Shapes for training data and labels

Question:

I am trying to train a convolutional neural network using Conv1D and sparse_categorical_crossentropy as a loss function but I keep having problems related to the shapes of the data.

Here is the network:

model=models.Sequential()
model=tf.keras.models.Sequential([
  tf.keras.layers.Conv1D(16, 24, input_shape=(1000, 4), activation="relu"),
  tf.keras.layers.MaxPooling1D(pool_size=24, strides=24),
  tf.keras.layers.Conv1D(8, 8, activation="relu"),
  tf.keras.layers.MaxPooling1D(pool_size=8, strides=8),
  tf.keras.layers.Flatten(),
  tf.keras.layers.Dense(64, activation="relu"),
  tf.keras.layers.Dense(64, activation="relu"),
  tf.keras.layers.Dense(4, activation="softmax")
])

model.compile(optimizer=tf.keras.optimizers.Adam(), loss='sparse_categorical_crossentropy', metrics=['accuracy'])

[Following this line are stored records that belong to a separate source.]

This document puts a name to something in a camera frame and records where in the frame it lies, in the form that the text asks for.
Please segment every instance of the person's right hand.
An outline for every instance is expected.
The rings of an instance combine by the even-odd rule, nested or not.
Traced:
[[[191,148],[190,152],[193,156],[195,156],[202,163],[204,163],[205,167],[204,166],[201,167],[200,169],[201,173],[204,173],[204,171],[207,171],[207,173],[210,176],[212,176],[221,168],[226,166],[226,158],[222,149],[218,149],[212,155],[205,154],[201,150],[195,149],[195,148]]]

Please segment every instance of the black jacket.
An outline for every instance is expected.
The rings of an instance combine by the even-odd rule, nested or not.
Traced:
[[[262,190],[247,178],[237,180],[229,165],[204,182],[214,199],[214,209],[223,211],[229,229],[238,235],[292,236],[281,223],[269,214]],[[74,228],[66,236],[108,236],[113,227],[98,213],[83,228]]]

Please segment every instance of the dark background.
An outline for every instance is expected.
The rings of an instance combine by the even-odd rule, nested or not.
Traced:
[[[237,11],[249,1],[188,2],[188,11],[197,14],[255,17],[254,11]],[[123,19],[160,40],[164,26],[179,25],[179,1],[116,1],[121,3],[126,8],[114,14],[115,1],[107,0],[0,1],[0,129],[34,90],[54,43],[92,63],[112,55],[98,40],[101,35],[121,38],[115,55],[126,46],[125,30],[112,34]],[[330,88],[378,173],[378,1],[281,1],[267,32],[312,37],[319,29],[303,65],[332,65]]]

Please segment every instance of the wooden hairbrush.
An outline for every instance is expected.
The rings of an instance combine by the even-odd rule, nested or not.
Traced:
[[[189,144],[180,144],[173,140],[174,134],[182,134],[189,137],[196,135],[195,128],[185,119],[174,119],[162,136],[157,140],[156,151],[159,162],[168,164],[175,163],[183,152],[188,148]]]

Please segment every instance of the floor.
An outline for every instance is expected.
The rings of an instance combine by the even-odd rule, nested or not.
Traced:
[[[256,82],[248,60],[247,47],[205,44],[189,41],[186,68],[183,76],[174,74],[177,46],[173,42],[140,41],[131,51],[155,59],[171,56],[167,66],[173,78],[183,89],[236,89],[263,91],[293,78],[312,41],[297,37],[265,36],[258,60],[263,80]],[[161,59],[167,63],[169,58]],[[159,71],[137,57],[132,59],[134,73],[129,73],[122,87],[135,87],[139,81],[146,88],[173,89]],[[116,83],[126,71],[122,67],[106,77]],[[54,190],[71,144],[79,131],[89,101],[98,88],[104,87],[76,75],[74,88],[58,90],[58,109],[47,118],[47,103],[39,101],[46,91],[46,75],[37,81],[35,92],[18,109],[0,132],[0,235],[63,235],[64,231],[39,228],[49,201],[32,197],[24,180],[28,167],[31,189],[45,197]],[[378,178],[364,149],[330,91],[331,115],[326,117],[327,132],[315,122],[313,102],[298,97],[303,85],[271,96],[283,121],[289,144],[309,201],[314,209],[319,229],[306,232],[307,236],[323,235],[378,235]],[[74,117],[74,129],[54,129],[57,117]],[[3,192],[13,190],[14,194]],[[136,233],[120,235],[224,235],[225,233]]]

The input data has a shape (1, 1000, 4). It consists of 4 signals made of 1000 floats between which I am trying to discriminate.

The training consistently fails with various error messages depending on the shape of the labels.

model.fit(data, labels, epochs=1000)

For example, if I use

labels=np.array(np.array([0, 1, 2, 3]))

or

labels=np.array(np.array([[0], [1], [2], [3]])),

I obtain

ValueError: Data cardinality is ambiguous:
  x sizes: 1
  y sizes: 4
Make sure all arrays contain the same number of samples.

whereas, if I use,

labels=np.array(np.array([[0, 1, 2, 3]])),

I obtain

logits and labels must have the same first dimension, got logits shape [1,4] and labels shape [4].

I have tried many things based on the documentation or the examples I have found but I don’t manage to make it work.

Thank you very much!

It no longer crashes with some other loss functions such as binary_crossentropy for example. But the minimisation does not work (unless the learning rate is tiny) and the end result does not tally with the training data.

Asked By: zaphod

||

Answers:

change sparse_categorical_crossentropy to categorical_crossentropy. And try with respecting the shape of data = (batch_size, 1000, 4) and for labels (batch_size, 4) as you want to output 4 values.

data = tf.random.uniform([32, 1000, 4])
labels = tf.random.uniform([32, 4])

model.fit(data, labels, epochs=10, batch_size = 8)

Here I created 32 samples in the training data with shape (1000, 4) respecting your model input and labels for 32 samples with 4 values each. And trained the model with batch size 8.

Data shape (32, 1000, 4)
Labels shape (32, 4)

Epoch 1/10
2023-03-13 15:45:16.718451: I tensorflow/core/grappler/optimizers/custom_graph_optimizer_registry.cc:113] Plugin optimizer for device_type GPU is enabled.
4/4 [==============================] - 1s 11ms/step - loss: 2.8993 - accuracy: 0.0938
Epoch 2/10
4/4 [==============================] - 0s 9ms/step - loss: 2.8917 - accuracy: 0.2812
Epoch 3/10
4/4 [==============================] - 0s 9ms/step - loss: 2.8971 - accuracy: 0.2812
Epoch 4/10
4/4 [==============================] - 0s 10ms/step - loss: 2.9205 - accuracy: 0.2812
Epoch 5/10
4/4 [==============================] - 0s 9ms/step - loss: 2.9841 - accuracy: 0.2500
Epoch 6/10
4/4 [==============================] - 0s 9ms/step - loss: 3.1142 - accuracy: 0.2812
Epoch 7/10
4/4 [==============================] - 0s 9ms/step - loss: 3.2714 - accuracy: 0.2812
Epoch 8/10
4/4 [==============================] - 0s 9ms/step - loss: 3.3365 - accuracy: 0.2812
Epoch 9/10
4/4 [==============================] - 0s 9ms/step - loss: 3.1053 - accuracy: 0.2812
Epoch 10/10
4/4 [==============================] - 0s 9ms/step - loss: 3.0414 - accuracy: 0.2500
Answered By: kev_ta